Just three weeks after he was buried in the St. Sebastian Cathedral in Cameroon, blood was sprinkled on the tomb of the deceased bishop.
The police in Cameroon also found blood on the steps leading up to the bishop’s throne and on the table that holds the guestbook. They are currently investigating to see whether it has to anything do with an animist ritual.
According to some of the city’s residents, it could be a sacrifice made during the night of August 27/28. The district attorney and the forensic police came to the scene, and samples were sent to Yaoundé, the capital, to be analyzed.
The cathedral was closed after this act of profanation, and, until further notice, Masses will be celebrated in another place of worship.
This new and troubling event certainly does not clarify the mysterious death of the Cameroonian prelate. Nor does it put an end to speculations about the circumstances of what many believe was certainly a murder, beginning with the national Episcopal Conference of Cameroon which confirmed its conviction on June 13, 2017, at the end of its plenary assembly, that the prelate had indeed been assassinated. The legal authorities of Cameroon, on the other hand, continue to uphold the theory of suicide by drowning, based on an autopsy that “revealed the absence of any trace of violence on the body of the deceased”.
The Cameroonian authorities are also investigating the circumstances of the death of the rector of the minor seminary of Bafia, Fr. Armel Djama, who died 10 days before Bishop Jean-Marie Bala, in equally unclear circumstances.
Over the past thirty years, several prelates, priests, and consecrated persons have been assassinated in equally mysterious circumstances.

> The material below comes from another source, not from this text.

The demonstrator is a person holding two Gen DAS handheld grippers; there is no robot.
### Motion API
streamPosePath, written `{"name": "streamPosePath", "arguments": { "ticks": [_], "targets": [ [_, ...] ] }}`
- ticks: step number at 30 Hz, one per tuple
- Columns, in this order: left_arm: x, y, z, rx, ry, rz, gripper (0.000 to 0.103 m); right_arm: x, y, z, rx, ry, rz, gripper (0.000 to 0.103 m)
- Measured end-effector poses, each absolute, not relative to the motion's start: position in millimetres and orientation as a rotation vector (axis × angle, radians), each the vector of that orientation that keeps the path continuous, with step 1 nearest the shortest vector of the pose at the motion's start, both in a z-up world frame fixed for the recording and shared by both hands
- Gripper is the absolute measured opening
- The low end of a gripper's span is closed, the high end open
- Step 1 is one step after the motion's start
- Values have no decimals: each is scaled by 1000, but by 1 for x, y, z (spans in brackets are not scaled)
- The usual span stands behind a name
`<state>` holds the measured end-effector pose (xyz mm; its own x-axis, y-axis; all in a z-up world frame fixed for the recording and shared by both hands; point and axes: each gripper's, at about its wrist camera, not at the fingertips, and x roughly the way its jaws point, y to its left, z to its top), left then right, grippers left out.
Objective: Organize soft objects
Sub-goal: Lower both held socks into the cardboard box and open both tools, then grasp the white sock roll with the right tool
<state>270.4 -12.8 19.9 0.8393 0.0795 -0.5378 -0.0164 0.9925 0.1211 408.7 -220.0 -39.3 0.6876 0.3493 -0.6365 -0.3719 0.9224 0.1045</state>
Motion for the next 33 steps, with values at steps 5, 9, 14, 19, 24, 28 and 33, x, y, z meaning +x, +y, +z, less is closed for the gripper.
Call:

Last June, the bishops of Cameroon recalled the memory of Archbishop Yves Plumey, archbishop emeritus of Garoua, assassinated in Ngaoundéré in 1991, Fr. Joseph Mbassi, killed in Yaoundé in 1988, Fr. Antony Fontegh, assassinated in Kumbo in 1990, the sisters of Djoum, killed in 1992, and Fr. Engelbert Mveng, killed in Yaoundé in 1995. According to the correspondent for cath.ch in Africa, Cameroonian prelates are under “the impression that the clergy of Cameroon is particularly persecuted by dark and diabolical forces”.